Each line that contains the string "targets" counts once; report how many such lines appear in the data, as a number only.

Stored data entries
+ + +
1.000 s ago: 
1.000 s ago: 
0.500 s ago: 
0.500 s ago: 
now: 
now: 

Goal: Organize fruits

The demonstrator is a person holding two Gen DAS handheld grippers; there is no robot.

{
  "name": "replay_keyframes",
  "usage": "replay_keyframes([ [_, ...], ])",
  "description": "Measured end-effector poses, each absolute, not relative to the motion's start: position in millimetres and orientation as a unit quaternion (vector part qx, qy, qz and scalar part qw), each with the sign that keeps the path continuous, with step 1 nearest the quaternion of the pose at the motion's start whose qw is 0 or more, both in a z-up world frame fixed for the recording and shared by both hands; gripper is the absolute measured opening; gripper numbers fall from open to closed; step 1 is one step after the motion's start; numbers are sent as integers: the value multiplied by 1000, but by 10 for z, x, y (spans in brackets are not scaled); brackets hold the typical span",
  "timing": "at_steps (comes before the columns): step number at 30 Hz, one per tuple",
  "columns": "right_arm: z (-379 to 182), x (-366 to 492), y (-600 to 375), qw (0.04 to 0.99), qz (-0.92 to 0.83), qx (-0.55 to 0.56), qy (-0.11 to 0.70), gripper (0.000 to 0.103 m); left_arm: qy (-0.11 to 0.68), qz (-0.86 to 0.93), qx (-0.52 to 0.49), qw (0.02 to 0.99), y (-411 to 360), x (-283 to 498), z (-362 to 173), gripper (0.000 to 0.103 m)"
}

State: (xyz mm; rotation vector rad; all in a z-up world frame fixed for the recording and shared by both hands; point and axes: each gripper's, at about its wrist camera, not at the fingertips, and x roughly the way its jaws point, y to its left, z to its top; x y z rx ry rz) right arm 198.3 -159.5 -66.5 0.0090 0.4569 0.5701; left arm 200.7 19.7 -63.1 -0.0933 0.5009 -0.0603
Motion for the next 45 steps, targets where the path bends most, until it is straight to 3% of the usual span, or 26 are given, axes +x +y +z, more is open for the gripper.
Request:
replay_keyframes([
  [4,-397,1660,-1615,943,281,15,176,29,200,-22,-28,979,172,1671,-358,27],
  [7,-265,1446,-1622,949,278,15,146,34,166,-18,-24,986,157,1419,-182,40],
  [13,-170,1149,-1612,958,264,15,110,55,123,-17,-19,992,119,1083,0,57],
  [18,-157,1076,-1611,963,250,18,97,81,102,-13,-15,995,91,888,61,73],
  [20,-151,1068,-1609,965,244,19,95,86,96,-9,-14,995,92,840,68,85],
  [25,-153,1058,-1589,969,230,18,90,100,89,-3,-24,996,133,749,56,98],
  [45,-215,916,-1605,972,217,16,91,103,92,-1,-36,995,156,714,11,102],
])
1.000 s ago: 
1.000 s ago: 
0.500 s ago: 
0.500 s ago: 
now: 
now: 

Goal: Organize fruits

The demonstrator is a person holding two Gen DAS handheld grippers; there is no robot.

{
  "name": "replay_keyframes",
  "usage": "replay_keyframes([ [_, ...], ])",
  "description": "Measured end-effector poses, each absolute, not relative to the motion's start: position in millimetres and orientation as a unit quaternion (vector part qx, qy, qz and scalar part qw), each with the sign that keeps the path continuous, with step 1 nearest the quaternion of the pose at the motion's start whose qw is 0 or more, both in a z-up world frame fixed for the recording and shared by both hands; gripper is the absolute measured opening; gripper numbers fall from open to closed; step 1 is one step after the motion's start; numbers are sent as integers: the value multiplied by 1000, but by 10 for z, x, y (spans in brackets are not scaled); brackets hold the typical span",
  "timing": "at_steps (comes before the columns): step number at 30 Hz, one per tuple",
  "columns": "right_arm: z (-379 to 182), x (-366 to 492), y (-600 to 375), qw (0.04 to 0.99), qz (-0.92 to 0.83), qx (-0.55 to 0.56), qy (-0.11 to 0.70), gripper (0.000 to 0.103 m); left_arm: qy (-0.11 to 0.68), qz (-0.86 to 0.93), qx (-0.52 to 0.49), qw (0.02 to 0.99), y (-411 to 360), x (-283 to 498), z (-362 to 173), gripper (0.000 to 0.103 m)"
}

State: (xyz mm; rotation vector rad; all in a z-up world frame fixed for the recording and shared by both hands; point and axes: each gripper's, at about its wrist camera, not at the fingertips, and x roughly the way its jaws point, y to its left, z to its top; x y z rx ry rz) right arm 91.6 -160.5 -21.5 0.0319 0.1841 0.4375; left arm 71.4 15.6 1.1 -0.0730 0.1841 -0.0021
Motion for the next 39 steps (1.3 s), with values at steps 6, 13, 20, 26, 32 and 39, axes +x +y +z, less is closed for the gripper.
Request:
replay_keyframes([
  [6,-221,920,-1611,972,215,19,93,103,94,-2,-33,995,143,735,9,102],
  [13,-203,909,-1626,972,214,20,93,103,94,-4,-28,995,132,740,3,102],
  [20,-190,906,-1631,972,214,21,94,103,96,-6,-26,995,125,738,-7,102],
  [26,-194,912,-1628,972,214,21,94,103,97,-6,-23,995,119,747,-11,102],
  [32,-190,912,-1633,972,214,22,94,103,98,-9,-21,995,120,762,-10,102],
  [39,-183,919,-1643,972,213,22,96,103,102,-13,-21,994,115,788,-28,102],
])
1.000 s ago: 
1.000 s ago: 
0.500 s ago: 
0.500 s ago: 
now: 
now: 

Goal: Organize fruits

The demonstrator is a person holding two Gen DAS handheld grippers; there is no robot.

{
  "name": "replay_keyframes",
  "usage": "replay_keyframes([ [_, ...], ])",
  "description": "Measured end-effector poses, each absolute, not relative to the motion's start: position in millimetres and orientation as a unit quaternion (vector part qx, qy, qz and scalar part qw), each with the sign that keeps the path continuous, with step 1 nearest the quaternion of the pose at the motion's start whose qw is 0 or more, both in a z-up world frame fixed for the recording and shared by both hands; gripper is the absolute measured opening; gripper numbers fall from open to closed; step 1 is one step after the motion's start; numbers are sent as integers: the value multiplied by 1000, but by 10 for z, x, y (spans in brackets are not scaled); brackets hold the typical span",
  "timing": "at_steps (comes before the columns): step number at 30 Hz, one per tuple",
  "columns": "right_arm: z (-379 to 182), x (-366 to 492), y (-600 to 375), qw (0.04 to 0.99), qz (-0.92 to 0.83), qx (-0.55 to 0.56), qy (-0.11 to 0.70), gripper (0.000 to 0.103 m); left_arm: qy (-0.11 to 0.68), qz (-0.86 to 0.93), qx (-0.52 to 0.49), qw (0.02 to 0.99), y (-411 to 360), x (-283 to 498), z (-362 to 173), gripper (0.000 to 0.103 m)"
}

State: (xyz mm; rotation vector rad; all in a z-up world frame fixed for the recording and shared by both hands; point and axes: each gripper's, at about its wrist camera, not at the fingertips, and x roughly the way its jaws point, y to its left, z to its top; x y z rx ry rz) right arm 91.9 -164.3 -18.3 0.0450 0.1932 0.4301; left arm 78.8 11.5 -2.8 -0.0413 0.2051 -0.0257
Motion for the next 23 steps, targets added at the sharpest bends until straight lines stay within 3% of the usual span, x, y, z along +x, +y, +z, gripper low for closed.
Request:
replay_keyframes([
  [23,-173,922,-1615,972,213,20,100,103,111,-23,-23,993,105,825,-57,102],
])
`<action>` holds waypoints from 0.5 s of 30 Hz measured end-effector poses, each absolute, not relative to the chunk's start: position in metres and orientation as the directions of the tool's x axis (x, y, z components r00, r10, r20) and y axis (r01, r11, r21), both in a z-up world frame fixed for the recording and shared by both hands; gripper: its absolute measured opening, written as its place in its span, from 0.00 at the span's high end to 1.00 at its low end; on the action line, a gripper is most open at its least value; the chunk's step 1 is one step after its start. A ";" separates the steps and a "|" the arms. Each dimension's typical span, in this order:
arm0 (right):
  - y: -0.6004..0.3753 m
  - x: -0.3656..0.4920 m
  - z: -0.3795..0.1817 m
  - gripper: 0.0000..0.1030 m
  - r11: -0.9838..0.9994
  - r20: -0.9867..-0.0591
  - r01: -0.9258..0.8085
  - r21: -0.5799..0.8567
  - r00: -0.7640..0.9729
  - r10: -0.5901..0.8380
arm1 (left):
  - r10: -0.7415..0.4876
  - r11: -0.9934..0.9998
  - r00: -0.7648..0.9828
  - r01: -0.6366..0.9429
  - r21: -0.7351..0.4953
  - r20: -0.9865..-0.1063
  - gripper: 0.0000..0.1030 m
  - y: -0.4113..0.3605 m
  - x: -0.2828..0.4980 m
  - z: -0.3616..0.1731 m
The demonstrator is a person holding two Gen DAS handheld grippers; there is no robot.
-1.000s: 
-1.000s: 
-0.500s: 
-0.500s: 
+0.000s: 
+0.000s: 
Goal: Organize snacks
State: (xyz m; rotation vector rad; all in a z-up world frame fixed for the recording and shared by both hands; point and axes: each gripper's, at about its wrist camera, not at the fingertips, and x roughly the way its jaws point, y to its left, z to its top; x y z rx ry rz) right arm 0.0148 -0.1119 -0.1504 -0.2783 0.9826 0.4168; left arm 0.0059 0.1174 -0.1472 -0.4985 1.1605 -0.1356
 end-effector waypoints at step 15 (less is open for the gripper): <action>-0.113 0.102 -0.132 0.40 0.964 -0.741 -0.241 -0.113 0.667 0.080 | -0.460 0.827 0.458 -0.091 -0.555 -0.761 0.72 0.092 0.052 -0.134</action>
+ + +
* _Result below_:
2